— Description of the task —
Bring together every line in the data that includes "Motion".

____

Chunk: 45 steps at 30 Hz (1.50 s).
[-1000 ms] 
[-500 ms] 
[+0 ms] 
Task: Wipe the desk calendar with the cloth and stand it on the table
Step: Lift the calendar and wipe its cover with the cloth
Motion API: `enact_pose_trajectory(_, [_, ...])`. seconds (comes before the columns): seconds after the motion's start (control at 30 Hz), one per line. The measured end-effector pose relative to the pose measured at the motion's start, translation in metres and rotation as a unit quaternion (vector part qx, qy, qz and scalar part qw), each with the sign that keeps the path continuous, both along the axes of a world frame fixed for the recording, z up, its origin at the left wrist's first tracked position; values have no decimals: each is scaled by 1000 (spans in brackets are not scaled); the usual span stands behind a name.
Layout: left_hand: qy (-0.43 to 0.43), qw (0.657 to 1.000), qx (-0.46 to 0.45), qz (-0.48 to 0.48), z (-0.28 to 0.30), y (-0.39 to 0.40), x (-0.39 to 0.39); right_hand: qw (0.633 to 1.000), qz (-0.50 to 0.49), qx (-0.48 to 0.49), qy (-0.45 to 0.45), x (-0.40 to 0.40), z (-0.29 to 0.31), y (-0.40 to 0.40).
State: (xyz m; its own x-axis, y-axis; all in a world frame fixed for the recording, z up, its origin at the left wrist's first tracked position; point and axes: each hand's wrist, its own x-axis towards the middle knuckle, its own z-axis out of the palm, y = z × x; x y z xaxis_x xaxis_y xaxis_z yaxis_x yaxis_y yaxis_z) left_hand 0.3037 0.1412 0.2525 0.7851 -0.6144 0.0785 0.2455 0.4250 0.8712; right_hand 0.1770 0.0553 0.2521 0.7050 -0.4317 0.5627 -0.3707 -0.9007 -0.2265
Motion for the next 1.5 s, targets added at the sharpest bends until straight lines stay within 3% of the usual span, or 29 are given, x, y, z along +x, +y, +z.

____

— Result of the task —
Motion API: `enact_pose_trajectory(_, [_, ...])`. seconds (comes before the columns): seconds after the motion's start (control at 30 Hz), one per line. The measured end-effector pose relative to the pose measured at the motion's start, translation in metres and rotation as a unit quaternion (vector part qx, qy, qz and scalar part qw), each with the sign that keeps the path continuous, both along the axes of a world frame fixed for the recording, z up, its origin at the left wrist's first tracked position; values have no decimals: each is scaled by 1000 (spans in brackets are not scaled); the usual span stands behind a name.
Motion for the next 1.5 s, targets added at the sharpest bends until straight lines stay within 3% of the usual span, or 29 are given, x, y, z along +x, +y, +z.

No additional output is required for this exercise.